По Кате тоскуют все, но Мышка больше всех... Она часто забирается в свою кровать и, спрятав голову под подушку, тихонько плачет. Но Алина и Динка неусыпно следят за сестрой.
– Мама, иди скорей! Мышка плачет! – взволнованно сообщает Алина.
– Мышка, Мышенька! Вот мама! Мама с нами! Она всегда будет с нами! – обнимая сестру, утешает ее Динка.
– Мышенька! – говорит мама, присаживаясь на кровать. – Катя скоро напишет нам письмо, а летом она приедет! Не плачь, моя голубочка! Мама с тобой...
– И мы тут, Мышка... Вот мы с Динкой... – успокаивает ее Алина.
Никто теперь не претендует на самое лучшее место около мамы, там всегда из-под маминой руки торчит острый носик осиротевшей Мышки.
Марина читает веселую книжку, громко смеется... Дети смотрят на мать растерянными глазами и улыбаются... Им почему-то не хочется смеяться, и мамин смех звучит так одиноко, что у Динки щекочет в горле.
"Бедная мама! Она хочет нас развеселить, а самой ей еще хуже, чем нам..."
За обедом Никич сердито выговаривает хозяйкам за пригоревшую кашу и выбежавший суп.
– "Ложись, Никич! Ложись! Отдыхай!" А чего тут отдыхать, когда в кухне дым и чад! Как теперь кашу будете есть? – ворчит старик.
– Так и будем есть! Правда? – накладывая на тарелки пригоревшую кашу и с улыбкой глядя на детей, говорит Марина.
– Правда! Правда! – кричат все трое, хватая ложки.
– Ешь, не подводи маму, – шепчет Мышке старшая сестра, торопясь доесть свою порцию.

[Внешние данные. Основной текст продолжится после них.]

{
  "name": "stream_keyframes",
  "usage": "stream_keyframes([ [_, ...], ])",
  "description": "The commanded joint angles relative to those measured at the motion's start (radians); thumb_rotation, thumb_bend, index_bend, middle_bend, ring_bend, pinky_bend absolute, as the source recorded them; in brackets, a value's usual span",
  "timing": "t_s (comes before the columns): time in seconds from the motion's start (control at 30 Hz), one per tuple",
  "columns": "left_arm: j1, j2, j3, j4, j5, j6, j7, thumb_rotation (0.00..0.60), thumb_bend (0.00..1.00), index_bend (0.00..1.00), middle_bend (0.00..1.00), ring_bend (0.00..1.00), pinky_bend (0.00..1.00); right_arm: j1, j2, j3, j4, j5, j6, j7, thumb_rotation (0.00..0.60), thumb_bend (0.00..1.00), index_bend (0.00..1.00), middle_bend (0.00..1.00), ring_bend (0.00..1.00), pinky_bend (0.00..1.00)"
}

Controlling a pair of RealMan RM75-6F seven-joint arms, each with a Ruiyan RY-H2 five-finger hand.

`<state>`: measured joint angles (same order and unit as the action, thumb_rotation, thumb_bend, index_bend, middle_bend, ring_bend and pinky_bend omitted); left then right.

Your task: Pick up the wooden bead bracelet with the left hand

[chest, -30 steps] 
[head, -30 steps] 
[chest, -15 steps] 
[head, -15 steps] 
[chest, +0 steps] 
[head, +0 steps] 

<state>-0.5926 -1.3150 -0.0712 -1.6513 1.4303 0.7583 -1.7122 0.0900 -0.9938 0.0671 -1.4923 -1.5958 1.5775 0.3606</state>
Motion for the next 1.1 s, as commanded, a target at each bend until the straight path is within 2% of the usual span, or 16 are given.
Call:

– Ничего! – весело заявляет Динка. – Если сильно проголодаться, то и черта можно проглотить!
На завтрак по совету Динки варится картошка в мундире, на второе и третье блюдо появляются на столе арбузы.
– Дин-ка, вый-ди! Вый-ди! – по-прежнему выкликают девочку Минька и Трошка, являясь под забор со своими дарами.